Pocket This Decoder for WS-Alphabet Soup

he Web Services Interoperability organization (WSI) has developed a whole stable of standards upon which Web services commerce and communication can be executed securely. These standards are in great demand and many developers have already gotten their feet wet with a few of them out of sheer necessity. But it’s not been particularly easy to figure out which standard one might need to apply in various circumstances. Hopefully, I’m about to change that.

This article provides a basic roadmap of the main WS-* standards, and some implementation guidelines for both Java and .NET. Many of the implementation libraries for the WS-* standards are found in the Java Web Services Development Pack 1.5 (JWSDP), available for download from Sun at http://java.sun.com/webservices/jwsdp/index.jsp, and in the Microsoft Web services enhancements add- on (WSE) for .NET.

Use this article as a pocket reference to help you get the basic info on each of these important standards so you can get your arms around all that WS-* has to offer and how you can make best use of it in your organization.

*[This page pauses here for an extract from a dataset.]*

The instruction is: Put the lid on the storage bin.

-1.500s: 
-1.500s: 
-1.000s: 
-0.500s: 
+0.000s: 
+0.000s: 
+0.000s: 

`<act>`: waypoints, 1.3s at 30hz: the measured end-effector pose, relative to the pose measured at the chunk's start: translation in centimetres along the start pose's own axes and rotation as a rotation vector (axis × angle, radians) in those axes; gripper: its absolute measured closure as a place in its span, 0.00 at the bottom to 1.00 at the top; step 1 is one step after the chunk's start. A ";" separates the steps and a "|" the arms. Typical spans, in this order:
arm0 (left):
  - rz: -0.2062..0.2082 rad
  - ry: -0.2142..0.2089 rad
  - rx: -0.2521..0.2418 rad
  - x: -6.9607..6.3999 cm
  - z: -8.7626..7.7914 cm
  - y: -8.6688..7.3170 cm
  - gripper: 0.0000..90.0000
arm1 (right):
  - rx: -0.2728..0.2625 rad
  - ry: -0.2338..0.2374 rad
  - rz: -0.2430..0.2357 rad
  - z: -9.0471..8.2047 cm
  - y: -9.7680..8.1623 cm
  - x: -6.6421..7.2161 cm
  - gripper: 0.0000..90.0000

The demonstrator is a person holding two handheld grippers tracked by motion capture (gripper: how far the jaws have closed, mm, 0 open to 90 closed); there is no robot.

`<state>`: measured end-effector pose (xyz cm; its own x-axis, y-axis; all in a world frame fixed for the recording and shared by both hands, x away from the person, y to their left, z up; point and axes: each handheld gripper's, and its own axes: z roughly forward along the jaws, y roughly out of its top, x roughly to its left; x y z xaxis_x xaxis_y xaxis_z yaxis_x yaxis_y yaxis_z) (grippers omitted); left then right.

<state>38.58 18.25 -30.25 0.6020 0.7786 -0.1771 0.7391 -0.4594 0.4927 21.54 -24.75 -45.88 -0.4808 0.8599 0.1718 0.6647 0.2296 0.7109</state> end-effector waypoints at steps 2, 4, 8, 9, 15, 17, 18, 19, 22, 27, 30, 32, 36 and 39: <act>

Editor’s Note: Code samples in this article are adapted from the original specifications.

1: WS-Security

  • What is it?
    A set of enhancements to SOAP that allows you to specify how a message can be secured when passing to and from a Web service.
  • When would you use it?
    Any time you want to pass sensitive information into or get sensitive information out of a Web service.
  • Tell me more!
    WS-Security ensures that a message isn’t tampered with en route from the client to the server and that sensitive information (such as passwords) is encrypted. It defines a set of enhancements to the SOAP specification of messaging to enable protection of the message through authentication, confidentiality, and assurance of integrity.

The original specification was drawn up by OASIS (Organization for the Advancement of Structured Information Standards), available at http://www.oasis-open.org/specs/index.php#wssv1.0. There are a number of toolkits in Java that implement it, including the open source axis-wsse, the IBM Web services toolkit, the Apache WSS4J project), and of course the aforementioned JWSDP.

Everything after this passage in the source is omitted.